> What you should do
Your reply should be only the number of lines in the material below that include the word "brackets".

╔══

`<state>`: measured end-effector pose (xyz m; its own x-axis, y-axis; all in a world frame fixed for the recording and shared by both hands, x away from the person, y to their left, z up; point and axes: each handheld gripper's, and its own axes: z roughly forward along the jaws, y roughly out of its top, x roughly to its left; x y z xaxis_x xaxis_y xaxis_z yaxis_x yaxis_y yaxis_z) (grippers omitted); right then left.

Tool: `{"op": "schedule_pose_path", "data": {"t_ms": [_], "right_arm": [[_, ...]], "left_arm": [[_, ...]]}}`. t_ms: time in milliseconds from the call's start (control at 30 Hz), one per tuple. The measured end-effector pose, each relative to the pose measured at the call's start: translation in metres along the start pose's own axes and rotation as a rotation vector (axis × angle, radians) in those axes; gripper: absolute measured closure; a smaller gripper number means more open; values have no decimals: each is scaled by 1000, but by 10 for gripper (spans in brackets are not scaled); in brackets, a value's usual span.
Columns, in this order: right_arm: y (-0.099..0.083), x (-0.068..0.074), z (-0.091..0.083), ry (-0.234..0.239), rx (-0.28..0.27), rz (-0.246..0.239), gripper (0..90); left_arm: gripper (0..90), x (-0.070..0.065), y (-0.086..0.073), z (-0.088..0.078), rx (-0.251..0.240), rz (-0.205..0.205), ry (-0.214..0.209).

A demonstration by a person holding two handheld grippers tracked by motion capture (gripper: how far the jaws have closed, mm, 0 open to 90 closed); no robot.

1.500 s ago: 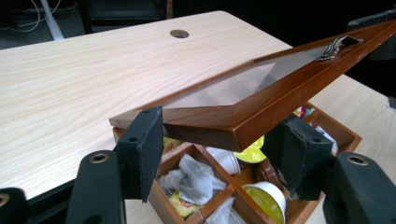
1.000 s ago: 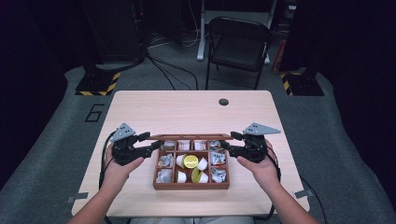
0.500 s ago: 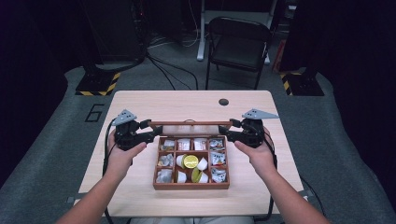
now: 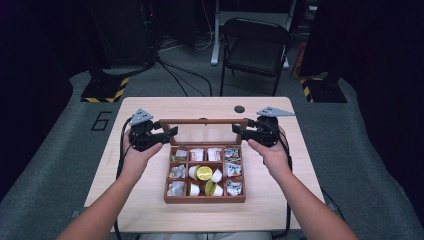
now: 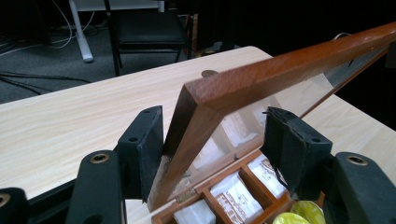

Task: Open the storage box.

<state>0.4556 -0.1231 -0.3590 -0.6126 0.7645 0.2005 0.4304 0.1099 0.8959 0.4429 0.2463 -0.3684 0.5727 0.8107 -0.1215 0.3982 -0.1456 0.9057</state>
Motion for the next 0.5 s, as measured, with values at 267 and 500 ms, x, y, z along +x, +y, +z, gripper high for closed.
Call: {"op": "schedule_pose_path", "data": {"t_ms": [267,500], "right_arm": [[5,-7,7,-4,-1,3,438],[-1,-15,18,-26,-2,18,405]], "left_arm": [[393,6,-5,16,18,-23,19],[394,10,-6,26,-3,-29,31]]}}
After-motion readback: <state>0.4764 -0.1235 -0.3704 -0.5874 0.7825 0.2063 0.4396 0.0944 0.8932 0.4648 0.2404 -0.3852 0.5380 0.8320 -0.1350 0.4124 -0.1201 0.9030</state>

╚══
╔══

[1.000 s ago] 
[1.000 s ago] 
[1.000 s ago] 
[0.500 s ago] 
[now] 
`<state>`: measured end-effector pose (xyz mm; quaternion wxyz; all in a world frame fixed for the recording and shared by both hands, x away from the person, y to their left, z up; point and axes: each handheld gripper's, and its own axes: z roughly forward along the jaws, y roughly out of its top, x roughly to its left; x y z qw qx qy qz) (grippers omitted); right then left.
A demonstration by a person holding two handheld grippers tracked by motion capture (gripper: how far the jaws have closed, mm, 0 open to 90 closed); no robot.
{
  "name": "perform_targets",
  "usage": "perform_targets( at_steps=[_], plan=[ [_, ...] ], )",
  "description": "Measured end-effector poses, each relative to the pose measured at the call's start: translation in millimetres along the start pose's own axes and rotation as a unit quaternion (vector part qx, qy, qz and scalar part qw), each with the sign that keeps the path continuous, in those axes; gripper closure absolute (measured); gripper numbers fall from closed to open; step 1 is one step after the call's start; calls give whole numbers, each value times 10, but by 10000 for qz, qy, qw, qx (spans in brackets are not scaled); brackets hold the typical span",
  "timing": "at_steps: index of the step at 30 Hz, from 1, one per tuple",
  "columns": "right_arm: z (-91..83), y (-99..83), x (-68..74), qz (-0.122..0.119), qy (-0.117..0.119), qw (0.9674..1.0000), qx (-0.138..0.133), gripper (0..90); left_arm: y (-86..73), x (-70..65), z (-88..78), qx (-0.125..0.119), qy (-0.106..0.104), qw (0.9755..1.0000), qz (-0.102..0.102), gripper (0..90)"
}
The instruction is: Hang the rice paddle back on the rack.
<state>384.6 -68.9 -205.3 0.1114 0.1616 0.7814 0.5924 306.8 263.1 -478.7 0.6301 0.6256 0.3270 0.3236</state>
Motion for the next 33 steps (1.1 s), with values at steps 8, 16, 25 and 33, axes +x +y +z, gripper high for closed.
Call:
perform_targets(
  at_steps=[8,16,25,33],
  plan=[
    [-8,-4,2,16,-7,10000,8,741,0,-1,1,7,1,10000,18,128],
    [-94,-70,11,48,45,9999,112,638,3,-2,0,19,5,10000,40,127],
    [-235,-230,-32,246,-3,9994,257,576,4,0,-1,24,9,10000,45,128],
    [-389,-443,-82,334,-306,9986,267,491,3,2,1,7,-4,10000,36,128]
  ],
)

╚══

> Your solution
2